C’est la solennité de la Trinité d’aujourd’hui qui m’a rappelé cet objet; à première vue c’est plutôt étonnant. Pas rap comme disent les jeunes. Laissez-moi vous raconter une courte histoire. Il y avait une fois, il y a bien des années de cela, dans la boîte à jouets de mes enfants, une toupie somme toute très ordinaire. À la base de son axe, entouré d’un globe translucide comme un bulle étaient collés trois cartons imbriqués l’un dans l’autre, un rouge, un bleu, un jaune, les couleurs primaires. Lorsqu’on poussait vigoureusement la tige métallique vers le bas, la toupie se mettait à tourner, de plus en plus vite selon la vigueur et la rapidité des pressions exercées sur la tige. Au fur et à mesure que la toupie prenait de la vitesse les cartons de couleurs distinctes semblaient se fondre l’un dans l’autre, leur forme et leur couleur respectives se dissolvant dans une vague nuageuse d’une unique teinte : vous savez laquelle?

À l’époque, j’étais pigiste au département de Sciences des religions, et on m’avait demandé d’offrir un cours sur le Dieu des chrétiens. Rétrospectivement, je me trouve bien casse-cou d’avoir accepté ce cours dont vraisemblablement personne d’autre ne voulait et qui était octroyé pour cette raison à l’extérieur du corps professoral. Quel défi d’essayer de présenter de manière accessible cette particularité sans pareil du Dieu des chrétiens : la Trinité, être trois tout en demeurant un. Affirmation irrationnelle, même considérée blasphématoire et idolâtre par les religions monothéistes, un obstacle dans le dialogue interreligieux. Comment pouvais-je en parler de manière intéressante et intelligible à mes étudiants?

C’est en regardant mes enfants s’amuser à faire tourner la toupie le plus vite possible, que j’ai eu une sorte d’épiphanie, une révélation. Dans les jours suivants, j’ai apporté la toupie en classe et invité les étudiants à observer l’objet et ce qui allait se produire lors de la rotation, d’abord lente puis de plus en plus rapide. Rires, ébahissements, silences réflexifs des étudiants. L’un d’entre eux, retrouvé par hasard il y a quelques mois – 30 ans plus tard – m’a dit qu’il se rappelait encore de ce moment qui l’avait étonné : l’illustration d’un processus intangible avec un jouet.

Bon que retenir de cette intuition pédagogique dont je rends grâce jusqu’à ce jour?

D’abord que le mystère de Dieu gagne à être approché avec un cœur et des yeux d’enfant, de manière ludique, pour le simple plaisir du jeu.

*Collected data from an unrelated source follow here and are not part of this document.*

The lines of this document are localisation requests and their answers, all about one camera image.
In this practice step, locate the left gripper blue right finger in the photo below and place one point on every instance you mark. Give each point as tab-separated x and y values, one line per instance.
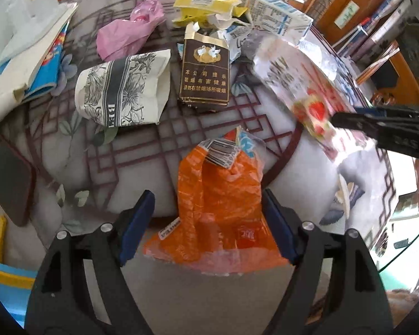
284	225

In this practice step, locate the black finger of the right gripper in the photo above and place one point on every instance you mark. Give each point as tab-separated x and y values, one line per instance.
381	121

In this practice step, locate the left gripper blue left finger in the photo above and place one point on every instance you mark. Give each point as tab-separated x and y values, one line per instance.
133	224

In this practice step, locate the orange snack bag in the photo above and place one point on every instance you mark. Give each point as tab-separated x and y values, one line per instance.
220	228

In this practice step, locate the strawberry snack wrapper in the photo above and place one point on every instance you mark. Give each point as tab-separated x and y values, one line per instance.
302	78

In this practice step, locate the floral paper cup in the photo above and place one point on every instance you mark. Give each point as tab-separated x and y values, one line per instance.
130	91

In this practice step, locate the white blue milk carton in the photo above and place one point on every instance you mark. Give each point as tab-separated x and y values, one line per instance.
279	18

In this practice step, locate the pink plastic bag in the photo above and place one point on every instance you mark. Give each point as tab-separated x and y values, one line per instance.
121	38

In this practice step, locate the brown cigarette box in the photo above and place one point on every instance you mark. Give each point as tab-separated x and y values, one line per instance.
205	71

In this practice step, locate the blue children book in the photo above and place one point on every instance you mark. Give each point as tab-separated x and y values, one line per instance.
47	76

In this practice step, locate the yellow snack package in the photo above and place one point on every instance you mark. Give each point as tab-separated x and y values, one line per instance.
220	14

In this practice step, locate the white cloth bag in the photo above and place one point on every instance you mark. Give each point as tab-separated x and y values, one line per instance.
28	29

C’est dans cette perspective qu’on est le plus réceptif, le plus intelligent si vous voulez. Si nous sommes croyants ce ne devrait pas d’abord être par obligation, par nécessité et encore moins par peur ou pour avoir une police d’assurance pour l’après-vie. Nous sommes croyants parce que c’est l’fun, parce que la vie est meilleure, plus belle, plus bienveillante, pour soi-même comme pour tout le monde, quand on laisse à Dieu sa place dans notre vie, au labeur comme au repos. Laissez venir à moi les petits enfants car c’est à leur semblable qu’appartient le royaume de Dieu.[2]

Ensuite, que toute parole sur Dieu est insuffisante pour décrire la largeur, la longueur, la profondeur et la hauteur, de l’amour de Dieu[3] pour paraphraser Paul. C’est le regard qu’on porte sur le monde, les êtres et la vie qui permet de déceler l’émergence du sacré dans l’existence, la Parole de Dieu qui vivifie labeur et repos.  Telles les trois couleurs primaires (rouge, bleu, jaune) dans la ronde folle de la toupie créent le blanc, leur unité, ces trois personnes de la Sainte-Trinité partagent un mouvement dynamique permanent qui les unifie au plus intime sans pour autant les abolir dans leurs identités propres. Et ce mouvement qui fait tourner autant les galaxies que les atomes, c’est l’amour! C’est l’éclat de l’explosion du Big-Bang et le resplendissement de la Transfiguration et du matin de Pâques.

Et aussi ceci : le Dieu que nous célébrons ce matin, Dieu qui suscite notre adoration, notre confiance, notre espérance, n’est pas un Éternel solitaire mais en lui-même relation d’amour, de créativité et de joie.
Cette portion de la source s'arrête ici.